▶ _Task objective_:
In the entries below, find each line with the word "garment" and pull it out.
-- Recorded data follows --
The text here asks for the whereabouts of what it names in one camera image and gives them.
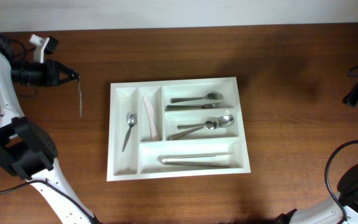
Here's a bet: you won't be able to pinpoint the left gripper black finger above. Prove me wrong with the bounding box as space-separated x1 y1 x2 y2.
56 61 80 78
58 76 80 86

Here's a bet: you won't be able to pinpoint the small steel teaspoon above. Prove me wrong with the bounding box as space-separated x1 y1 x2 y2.
76 77 83 117
122 114 137 152

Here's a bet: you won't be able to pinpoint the white plastic knife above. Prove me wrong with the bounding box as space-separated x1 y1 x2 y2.
142 96 161 141

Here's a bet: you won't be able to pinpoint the steel fork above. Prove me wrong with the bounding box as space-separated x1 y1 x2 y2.
166 103 222 111
170 92 224 103

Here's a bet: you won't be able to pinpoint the steel spoon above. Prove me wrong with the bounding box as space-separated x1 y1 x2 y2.
177 115 234 130
167 118 219 141

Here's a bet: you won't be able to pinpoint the steel tongs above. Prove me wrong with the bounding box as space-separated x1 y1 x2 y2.
157 153 232 167

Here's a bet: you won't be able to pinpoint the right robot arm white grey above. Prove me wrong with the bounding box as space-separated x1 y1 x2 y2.
273 140 358 224

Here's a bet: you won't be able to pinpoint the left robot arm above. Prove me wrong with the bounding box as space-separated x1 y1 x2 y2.
0 34 99 224

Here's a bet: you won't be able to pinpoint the white plastic cutlery tray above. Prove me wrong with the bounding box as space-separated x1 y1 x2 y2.
107 77 250 181

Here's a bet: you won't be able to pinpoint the steel spoon in tray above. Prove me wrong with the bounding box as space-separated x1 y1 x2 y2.
167 118 219 141

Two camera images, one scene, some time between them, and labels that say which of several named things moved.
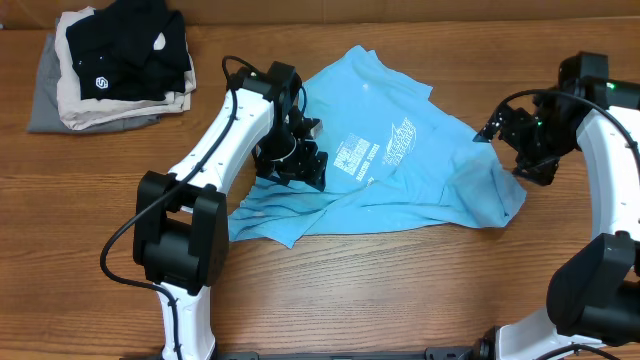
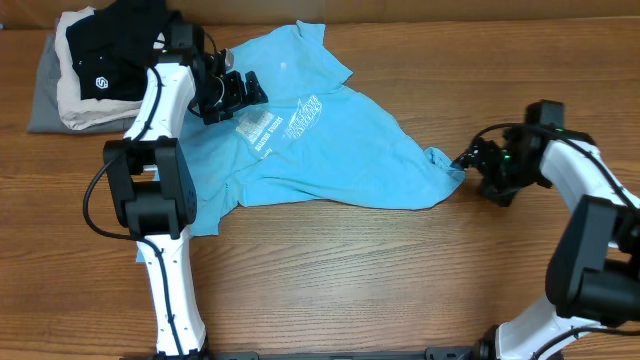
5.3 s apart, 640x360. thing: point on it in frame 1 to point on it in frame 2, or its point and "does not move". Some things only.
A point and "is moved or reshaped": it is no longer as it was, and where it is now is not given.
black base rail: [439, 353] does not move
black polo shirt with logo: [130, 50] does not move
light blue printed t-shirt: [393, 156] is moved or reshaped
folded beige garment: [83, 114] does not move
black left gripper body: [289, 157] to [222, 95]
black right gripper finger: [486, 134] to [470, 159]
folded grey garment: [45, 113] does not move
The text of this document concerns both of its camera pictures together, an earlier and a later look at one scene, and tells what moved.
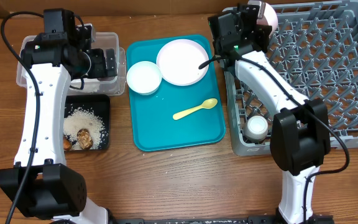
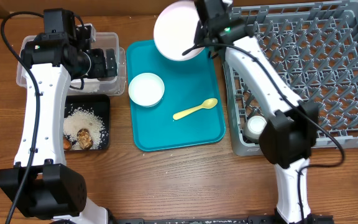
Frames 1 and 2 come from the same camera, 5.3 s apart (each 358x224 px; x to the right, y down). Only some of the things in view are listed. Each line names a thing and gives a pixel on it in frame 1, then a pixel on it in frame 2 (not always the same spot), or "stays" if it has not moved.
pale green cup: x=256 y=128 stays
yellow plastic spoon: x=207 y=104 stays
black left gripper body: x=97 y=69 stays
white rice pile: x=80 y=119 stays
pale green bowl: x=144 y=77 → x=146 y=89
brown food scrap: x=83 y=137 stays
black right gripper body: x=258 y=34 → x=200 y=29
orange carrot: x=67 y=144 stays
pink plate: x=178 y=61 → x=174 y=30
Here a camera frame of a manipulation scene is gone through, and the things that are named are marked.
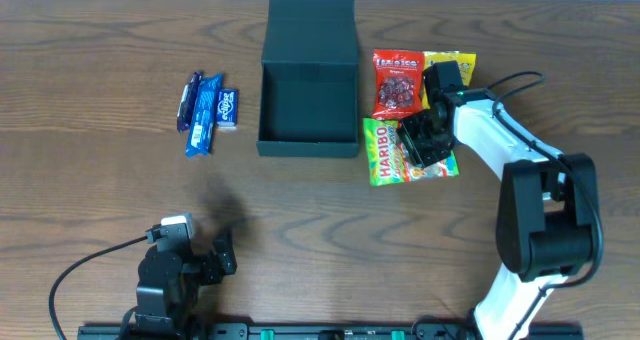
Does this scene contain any green Haribo gummy bag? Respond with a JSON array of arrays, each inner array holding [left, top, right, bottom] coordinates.
[[363, 118, 459, 186]]

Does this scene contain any red Hacks candy bag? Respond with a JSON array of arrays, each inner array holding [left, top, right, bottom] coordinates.
[[372, 49, 425, 120]]

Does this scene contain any blue Oreo cookie pack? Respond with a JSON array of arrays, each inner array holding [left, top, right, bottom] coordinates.
[[185, 73, 224, 158]]

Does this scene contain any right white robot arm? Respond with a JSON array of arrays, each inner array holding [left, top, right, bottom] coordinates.
[[398, 89, 603, 339]]

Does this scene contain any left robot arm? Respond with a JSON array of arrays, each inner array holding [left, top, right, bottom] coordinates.
[[127, 225, 237, 339]]

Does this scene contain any yellow Hacks candy bag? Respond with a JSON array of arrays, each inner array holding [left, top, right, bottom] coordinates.
[[420, 51, 477, 109]]

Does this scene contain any dark green open box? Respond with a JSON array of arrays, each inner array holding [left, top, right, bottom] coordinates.
[[256, 0, 359, 158]]

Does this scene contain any dark purple snack bar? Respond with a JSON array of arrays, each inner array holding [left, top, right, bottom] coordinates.
[[176, 71, 203, 133]]

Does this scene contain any blue Eclipse mint box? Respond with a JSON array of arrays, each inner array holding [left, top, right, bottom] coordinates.
[[215, 89, 239, 129]]

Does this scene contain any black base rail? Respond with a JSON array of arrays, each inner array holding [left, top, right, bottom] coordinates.
[[76, 322, 586, 340]]

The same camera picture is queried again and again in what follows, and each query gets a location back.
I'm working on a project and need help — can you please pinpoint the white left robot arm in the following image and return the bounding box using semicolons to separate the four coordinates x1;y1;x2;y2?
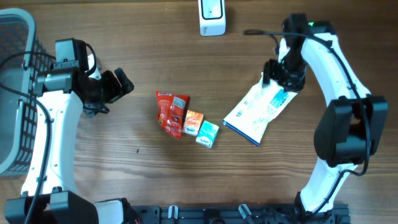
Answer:
4;39;141;223

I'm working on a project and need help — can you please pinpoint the yellow wet wipes pack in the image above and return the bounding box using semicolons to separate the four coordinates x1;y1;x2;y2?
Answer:
223;79;297;146

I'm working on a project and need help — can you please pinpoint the grey plastic shopping basket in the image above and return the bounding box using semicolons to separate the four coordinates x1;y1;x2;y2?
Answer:
0;7;60;177

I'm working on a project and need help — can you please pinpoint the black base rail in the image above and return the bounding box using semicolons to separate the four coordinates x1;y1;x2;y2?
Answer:
130;203;351;224

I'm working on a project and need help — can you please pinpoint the red snack bag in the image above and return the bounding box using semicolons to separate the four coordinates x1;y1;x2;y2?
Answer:
156;91;190;139

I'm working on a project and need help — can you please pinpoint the teal small carton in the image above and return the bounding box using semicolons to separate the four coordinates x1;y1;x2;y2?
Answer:
196;121;220;148

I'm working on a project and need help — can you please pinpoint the orange small carton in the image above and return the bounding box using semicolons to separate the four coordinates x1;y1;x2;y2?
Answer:
183;110;204;136

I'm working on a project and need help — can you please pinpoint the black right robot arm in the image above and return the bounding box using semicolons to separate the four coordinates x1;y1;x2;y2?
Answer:
262;14;388;220

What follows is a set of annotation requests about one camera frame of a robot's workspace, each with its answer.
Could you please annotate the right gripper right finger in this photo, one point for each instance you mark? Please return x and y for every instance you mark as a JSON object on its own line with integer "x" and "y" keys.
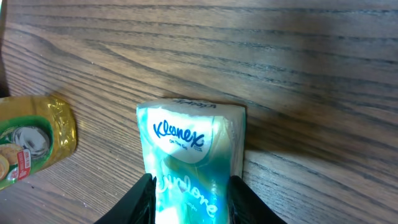
{"x": 245, "y": 207}

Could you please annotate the teal tissue pack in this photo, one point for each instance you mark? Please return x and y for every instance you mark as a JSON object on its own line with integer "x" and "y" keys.
{"x": 192, "y": 148}

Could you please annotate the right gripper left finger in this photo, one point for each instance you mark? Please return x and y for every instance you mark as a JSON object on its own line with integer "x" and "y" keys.
{"x": 137, "y": 206}

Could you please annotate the yellow liquid bottle silver cap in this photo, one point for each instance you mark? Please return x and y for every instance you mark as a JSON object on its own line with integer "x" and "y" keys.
-- Recorded data concluded --
▶ _Reply to the task_:
folded beige garment: [83, 114] does not move
folded grey garment: [45, 113] does not move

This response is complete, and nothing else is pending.